### Supplied information
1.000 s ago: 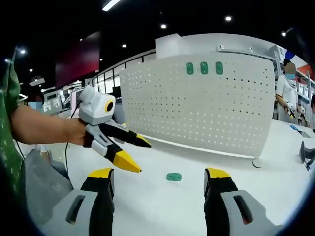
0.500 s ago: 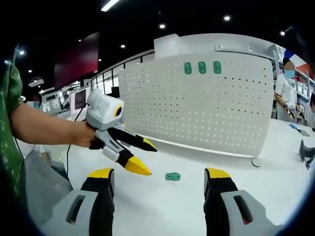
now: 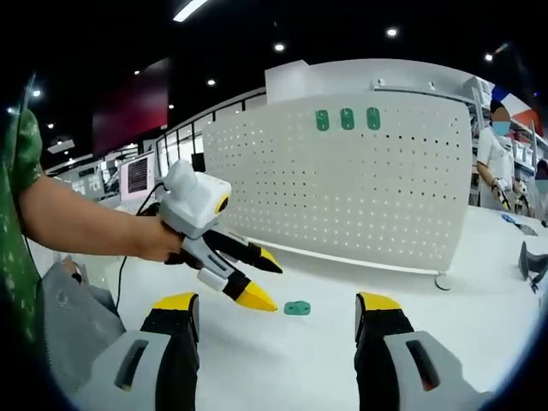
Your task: Insert the hook assembly into the mounting plate slot until the hook locks in place.
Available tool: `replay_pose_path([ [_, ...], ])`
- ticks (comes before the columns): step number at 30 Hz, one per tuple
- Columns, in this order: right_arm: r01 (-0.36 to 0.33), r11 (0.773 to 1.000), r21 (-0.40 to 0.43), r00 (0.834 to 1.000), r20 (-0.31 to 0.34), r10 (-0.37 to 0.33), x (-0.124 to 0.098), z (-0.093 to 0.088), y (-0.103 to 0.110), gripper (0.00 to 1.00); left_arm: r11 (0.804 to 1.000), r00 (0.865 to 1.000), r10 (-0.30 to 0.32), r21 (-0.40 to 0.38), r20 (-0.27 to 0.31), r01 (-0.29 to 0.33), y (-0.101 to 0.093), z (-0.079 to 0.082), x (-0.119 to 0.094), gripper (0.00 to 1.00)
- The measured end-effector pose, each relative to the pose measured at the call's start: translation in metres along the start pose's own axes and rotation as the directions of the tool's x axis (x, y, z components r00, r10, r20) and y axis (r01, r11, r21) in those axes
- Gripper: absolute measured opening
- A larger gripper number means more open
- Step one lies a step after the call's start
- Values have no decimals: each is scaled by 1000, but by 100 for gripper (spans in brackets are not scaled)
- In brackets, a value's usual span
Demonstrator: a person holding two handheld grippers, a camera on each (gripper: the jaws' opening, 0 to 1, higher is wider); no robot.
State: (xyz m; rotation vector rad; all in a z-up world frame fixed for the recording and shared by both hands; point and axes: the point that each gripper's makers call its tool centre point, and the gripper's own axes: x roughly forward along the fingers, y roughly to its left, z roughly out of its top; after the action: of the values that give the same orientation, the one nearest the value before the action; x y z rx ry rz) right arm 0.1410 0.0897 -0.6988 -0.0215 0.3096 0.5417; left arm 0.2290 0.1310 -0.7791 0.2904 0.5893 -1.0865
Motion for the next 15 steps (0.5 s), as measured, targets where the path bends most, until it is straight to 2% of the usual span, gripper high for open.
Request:
replay_pose_path([
  [8, 2, 1000, 8, 1000, 6, -2, -1, 1, -2, 75, 1000, 999, 15, 6, -39, -15, 4, -5, 11, 44],
  [15, -1, 1000, 12, 1000, 8, 0, 0, 1, -1, 75, 998, 996, 27, 61, -80, -22, 6, -7, 21, 41],
])
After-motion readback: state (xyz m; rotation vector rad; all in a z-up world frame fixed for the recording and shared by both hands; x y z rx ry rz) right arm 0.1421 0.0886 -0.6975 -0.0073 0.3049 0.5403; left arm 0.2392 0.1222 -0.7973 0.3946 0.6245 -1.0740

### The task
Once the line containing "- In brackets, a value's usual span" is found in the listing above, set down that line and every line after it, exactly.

### Exercise result
- In brackets, a value's usual span
Demonstrator: a person holding two handheld grippers, a camera on each (gripper: the jaws' opening, 0 to 1, higher is wider); no robot.
State: (xyz m; rotation vector rad; all in a z-up world frame fixed for the recording and shared by both hands; point and axes: the point that each gripper's makers call its tool centre point, and the gripper's own axes: x roughly forward along the fingers, y roughly to its left, z roughly out of its top; after the action: of the values that give the same orientation, the one nearest the value before the action; x y z rx ry rz) right arm 0.1410 0.0897 -0.6988 -0.0215 0.3096 0.5417; left arm 0.2290 0.1310 -0.7791 0.2904 0.5893 -1.0865
Motion for the next 15 steps (0.5 s), as measured, targets where the path bends most, until it is straight to 2% of the usual span, gripper high for open.
Request:
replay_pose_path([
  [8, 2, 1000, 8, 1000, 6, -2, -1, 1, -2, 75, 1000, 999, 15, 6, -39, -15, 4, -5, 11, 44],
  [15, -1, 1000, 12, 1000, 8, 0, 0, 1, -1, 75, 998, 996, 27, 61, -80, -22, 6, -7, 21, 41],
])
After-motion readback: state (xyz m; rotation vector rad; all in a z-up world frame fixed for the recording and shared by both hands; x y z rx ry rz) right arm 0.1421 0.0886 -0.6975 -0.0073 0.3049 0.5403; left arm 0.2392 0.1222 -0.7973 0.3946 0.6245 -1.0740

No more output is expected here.